WHAT IS NEEDED:
The answer must restate the listing word for word, without its images.

(RECORDS FOR THE EXERCISE begins)

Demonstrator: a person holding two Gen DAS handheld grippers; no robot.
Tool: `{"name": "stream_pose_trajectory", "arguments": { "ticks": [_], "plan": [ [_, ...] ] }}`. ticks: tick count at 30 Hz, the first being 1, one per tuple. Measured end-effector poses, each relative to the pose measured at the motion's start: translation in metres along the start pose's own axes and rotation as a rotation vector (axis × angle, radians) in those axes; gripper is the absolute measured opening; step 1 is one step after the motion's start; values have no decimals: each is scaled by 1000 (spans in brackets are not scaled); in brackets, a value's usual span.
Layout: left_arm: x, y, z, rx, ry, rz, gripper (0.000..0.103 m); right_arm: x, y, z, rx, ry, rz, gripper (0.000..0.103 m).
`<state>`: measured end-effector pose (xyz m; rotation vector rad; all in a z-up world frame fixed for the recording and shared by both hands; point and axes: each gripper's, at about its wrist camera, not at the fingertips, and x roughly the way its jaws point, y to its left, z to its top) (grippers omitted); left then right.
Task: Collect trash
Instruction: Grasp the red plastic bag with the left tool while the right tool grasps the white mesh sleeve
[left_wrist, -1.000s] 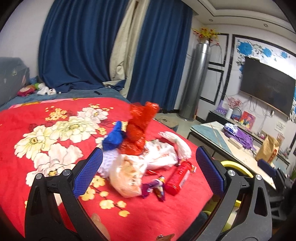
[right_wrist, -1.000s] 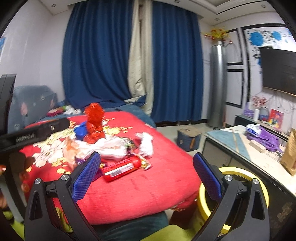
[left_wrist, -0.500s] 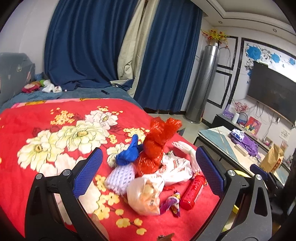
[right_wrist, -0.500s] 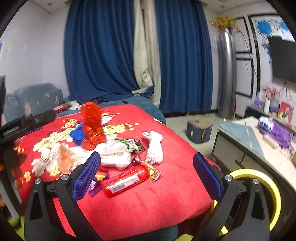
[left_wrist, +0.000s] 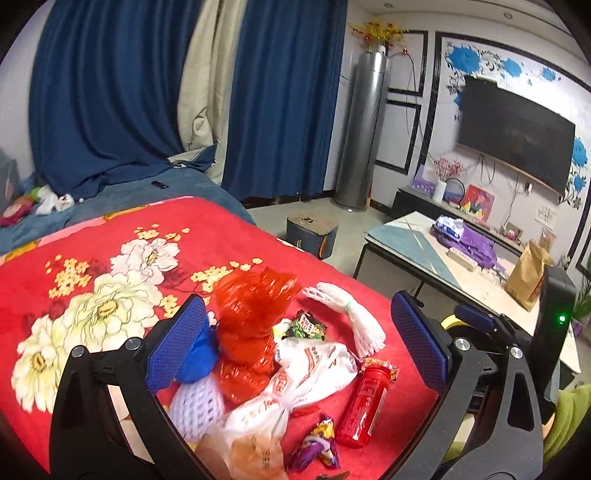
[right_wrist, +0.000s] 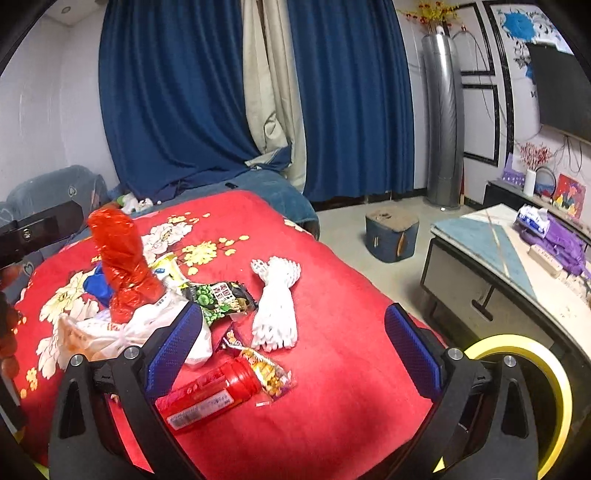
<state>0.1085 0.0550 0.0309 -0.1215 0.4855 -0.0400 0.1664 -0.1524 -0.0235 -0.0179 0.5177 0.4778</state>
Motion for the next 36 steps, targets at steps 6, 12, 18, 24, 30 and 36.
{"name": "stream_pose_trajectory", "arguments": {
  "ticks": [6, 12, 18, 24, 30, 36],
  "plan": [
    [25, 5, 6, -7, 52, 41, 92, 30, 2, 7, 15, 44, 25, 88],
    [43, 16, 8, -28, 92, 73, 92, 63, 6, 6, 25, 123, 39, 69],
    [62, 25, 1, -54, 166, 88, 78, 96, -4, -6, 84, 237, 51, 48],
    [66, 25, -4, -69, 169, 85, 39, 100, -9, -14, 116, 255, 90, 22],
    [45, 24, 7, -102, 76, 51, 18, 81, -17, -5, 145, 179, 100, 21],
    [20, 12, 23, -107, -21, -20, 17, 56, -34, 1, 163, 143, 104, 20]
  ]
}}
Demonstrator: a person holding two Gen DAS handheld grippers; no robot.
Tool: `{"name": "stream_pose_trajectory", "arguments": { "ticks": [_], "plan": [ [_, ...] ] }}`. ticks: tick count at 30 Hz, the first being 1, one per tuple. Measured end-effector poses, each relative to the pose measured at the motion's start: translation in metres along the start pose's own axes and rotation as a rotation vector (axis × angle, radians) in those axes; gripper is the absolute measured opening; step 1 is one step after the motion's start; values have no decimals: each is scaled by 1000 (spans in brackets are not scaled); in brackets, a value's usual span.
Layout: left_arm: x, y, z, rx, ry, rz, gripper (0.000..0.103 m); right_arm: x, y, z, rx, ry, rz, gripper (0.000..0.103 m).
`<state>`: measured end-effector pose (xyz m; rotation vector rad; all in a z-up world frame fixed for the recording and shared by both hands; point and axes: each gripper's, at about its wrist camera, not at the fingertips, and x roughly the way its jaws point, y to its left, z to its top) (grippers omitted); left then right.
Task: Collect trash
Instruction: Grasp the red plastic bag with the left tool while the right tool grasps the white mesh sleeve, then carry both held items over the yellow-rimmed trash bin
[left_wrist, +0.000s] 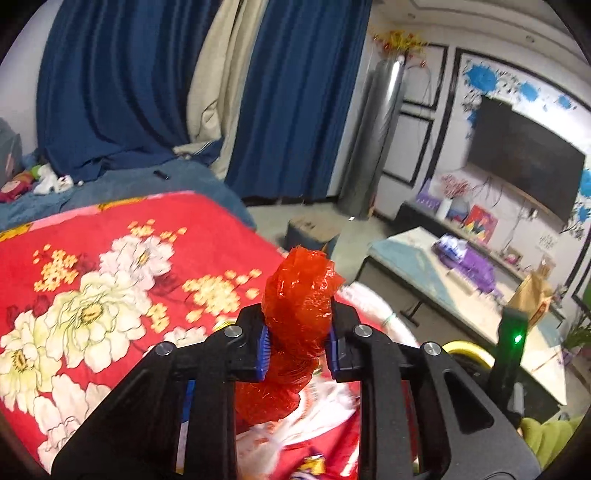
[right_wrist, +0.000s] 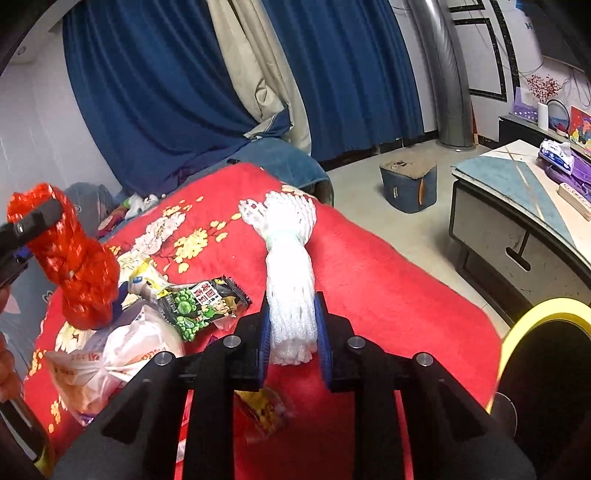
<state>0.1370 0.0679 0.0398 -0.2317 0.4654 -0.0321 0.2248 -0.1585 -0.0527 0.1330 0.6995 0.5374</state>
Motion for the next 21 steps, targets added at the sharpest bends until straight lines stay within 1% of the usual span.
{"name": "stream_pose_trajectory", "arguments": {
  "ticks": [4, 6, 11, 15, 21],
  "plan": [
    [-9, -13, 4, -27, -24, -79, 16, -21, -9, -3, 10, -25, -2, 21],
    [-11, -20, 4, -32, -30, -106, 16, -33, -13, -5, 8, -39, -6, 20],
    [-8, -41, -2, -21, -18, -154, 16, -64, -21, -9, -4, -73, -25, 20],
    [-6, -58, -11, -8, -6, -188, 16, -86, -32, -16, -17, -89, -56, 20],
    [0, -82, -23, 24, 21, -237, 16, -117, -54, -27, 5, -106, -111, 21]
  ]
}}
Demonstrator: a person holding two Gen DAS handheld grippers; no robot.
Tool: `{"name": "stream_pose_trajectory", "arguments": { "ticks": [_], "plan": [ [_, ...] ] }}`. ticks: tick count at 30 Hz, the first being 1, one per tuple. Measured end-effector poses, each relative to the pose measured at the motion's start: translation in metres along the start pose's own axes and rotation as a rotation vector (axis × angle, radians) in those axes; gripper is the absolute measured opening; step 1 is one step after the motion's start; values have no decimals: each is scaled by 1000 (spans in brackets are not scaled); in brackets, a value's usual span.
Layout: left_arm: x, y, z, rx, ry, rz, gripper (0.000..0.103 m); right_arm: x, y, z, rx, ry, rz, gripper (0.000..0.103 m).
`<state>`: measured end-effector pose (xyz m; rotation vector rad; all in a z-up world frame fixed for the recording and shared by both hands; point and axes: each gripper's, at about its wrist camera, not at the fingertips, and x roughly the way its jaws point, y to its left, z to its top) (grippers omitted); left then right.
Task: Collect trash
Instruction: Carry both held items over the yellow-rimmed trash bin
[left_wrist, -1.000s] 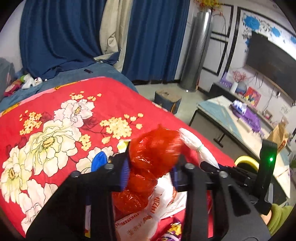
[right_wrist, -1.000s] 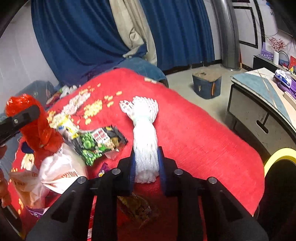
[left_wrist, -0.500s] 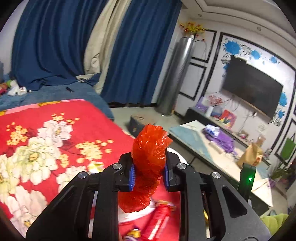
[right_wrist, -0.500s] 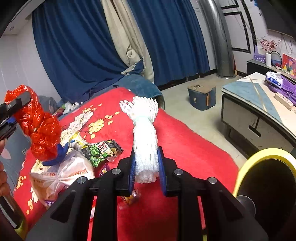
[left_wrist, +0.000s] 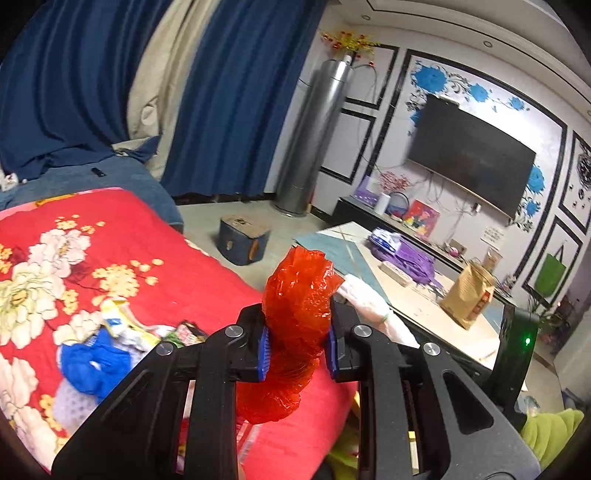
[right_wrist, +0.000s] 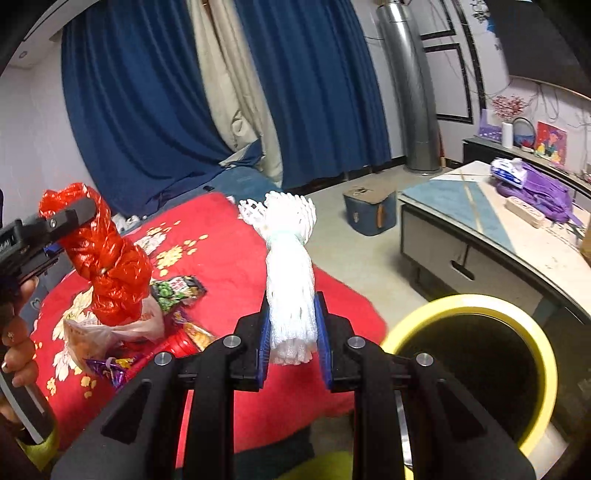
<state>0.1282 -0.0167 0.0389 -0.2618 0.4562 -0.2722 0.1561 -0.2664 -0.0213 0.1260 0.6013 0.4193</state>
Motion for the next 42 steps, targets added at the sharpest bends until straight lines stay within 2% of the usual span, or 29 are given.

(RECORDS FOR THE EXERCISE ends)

THE COMPLETED TASK:
Demonstrator: a person holding two Gen DAS handheld grippers; no robot.
Tool: `{"name": "stream_pose_trajectory", "arguments": { "ticks": [_], "plan": [ [_, ...] ] }}`. ticks: tick count at 30 Hz, the first being 1, one per tuple. Measured end-effector poses, each relative to the pose measured at the motion's start: translation in metres along the start pose's own axes and rotation as a rotation vector (axis × angle, radians) in those axes; gripper is the absolute measured opening; step 1 is one step after the motion's start; values have no decimals: each is scaled by 1000 (spans in brackets are not scaled); in brackets, a value's usual span.
Layout: left_arm: x, y, z, rx, ry, rz, gripper (0.000..0.103 m); right_arm: x, y, z, rx, ry, rz, gripper (0.000..0.103 m).
`<state>`: measured end-effector pose (xyz m; rotation vector rad; all in a z-up world frame fixed for the recording and shared by both hands; point and axes: each gripper's, at about its wrist camera, not at the fingertips, and x roughly the way its jaws point, y to its left, z to its top) (grippers omitted); left then right.
Task: Collect trash
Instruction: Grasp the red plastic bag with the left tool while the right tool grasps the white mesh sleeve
[left_wrist, -1.000s] 
[right_wrist, -1.000s] 
[left_wrist, -0.500s] 
[right_wrist, -0.500s] 
[left_wrist, +0.000s] 
[right_wrist, +0.000s] 
<state>0.1085 0.0550 0.0309 -0.1215 0.4855 -0.0400 0.1664 -0.1524 -0.0235 -0.0179 0.5177 0.4778</state>
Motion for the next 36 steps, targets at steps 6, 12, 18, 24, 30 and 36.
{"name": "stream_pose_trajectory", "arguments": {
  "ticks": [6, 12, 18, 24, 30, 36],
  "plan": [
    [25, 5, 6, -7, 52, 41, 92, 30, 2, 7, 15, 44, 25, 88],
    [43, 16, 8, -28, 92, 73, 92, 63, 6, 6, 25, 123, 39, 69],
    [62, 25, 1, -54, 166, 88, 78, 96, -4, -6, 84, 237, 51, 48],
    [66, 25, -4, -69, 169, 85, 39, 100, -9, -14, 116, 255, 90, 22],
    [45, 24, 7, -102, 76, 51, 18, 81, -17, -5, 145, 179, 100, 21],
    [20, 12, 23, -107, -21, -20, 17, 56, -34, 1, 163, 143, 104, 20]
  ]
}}
Demonstrator: a person holding two Gen DAS handheld grippers; no robot.
Tool: `{"name": "stream_pose_trajectory", "arguments": { "ticks": [_], "plan": [ [_, ...] ] }}`. ticks: tick count at 30 Hz, the first being 1, one per tuple. Measured end-effector poses, each relative to the pose measured at the motion's start: translation in metres along the start pose's own axes and rotation as a rotation vector (axis × angle, radians) in those axes; gripper is the absolute measured opening; step 1 is one step after the motion's start; values have no decimals: each is scaled by 1000 (spans in brackets are not scaled); in brackets, a value's usual span.
Layout: left_arm: x, y, z, rx, ry, rz, gripper (0.000..0.103 m); right_arm: x, y, z, rx, ry, rz, gripper (0.000..0.103 m).
`<state>`: measured end-effector pose (xyz m; rotation vector rad; all in a z-up world frame fixed for the recording and shared by both hands; point and axes: each gripper's, at about its wrist camera, not at the fingertips, and x roughly the way its jaws point, y to its left, z to its top) (grippers omitted); left then right.
Task: Collect trash
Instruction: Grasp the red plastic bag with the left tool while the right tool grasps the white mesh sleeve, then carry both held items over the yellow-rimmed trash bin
[left_wrist, +0.000s] 
[right_wrist, +0.000s] 
<state>0.1370 0.0679 0.0398 -0.2317 0.4654 -0.0321 0.2248 -0.1585 -0.0527 0.1330 0.6995 0.5374</state>
Motion for the next 21 steps, targets added at the sharpest bends until straight lines stay within 1% of the usual span.
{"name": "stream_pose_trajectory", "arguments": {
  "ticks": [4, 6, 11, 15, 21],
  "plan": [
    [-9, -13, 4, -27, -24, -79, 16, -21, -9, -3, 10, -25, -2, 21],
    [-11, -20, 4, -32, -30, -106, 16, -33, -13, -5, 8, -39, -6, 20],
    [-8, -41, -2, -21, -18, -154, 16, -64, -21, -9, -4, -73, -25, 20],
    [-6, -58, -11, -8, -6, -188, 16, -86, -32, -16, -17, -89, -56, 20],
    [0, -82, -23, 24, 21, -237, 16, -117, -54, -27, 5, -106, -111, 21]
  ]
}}
Demonstrator: a person holding two Gen DAS handheld grippers; no robot.
Tool: `{"name": "stream_pose_trajectory", "arguments": { "ticks": [_], "plan": [ [_, ...] ] }}`. ticks: tick count at 30 Hz, the first being 1, one per tuple. Measured end-effector poses, each relative to the pose measured at the motion's start: translation in metres along the start pose's own axes and rotation as a rotation vector (axis × angle, radians) in those axes; gripper is the absolute measured opening; step 1 is one step after the motion's start; values have no decimals: each is scaled by 1000 (spans in brackets are not scaled); in brackets, a value's usual span.
Layout: left_arm: x, y, z, rx, ry, rz, gripper (0.000..0.103 m); right_arm: x, y, z, rx, ry, rz, gripper (0.000..0.103 m).
`<state>`: measured end-effector pose (xyz m; rotation vector rad; all in a z-up world frame fixed for the recording and shared by both hands; point and axes: each gripper's, at about its wrist camera, not at the fingertips, and x roughly the way its jaws point, y to its left, z to its top) (grippers omitted); left then right.
Task: Collect trash
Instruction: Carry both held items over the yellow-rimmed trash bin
[left_wrist, -1.000s] 
[right_wrist, -1.000s] 
[left_wrist, -0.500s] 
[right_wrist, -0.500s] 
[left_wrist, +0.000s] 
[right_wrist, +0.000s] 
<state>0.1282 -0.0167 0.0389 -0.2618 0.4562 -0.2722 0.1561 -0.2664 -0.0213 0.1260 0.6013 0.4193</state>
Motion for the next 42 steps, targets added at the sharpest bends until straight lines stay within 2% of the usual span, or 29 are given.

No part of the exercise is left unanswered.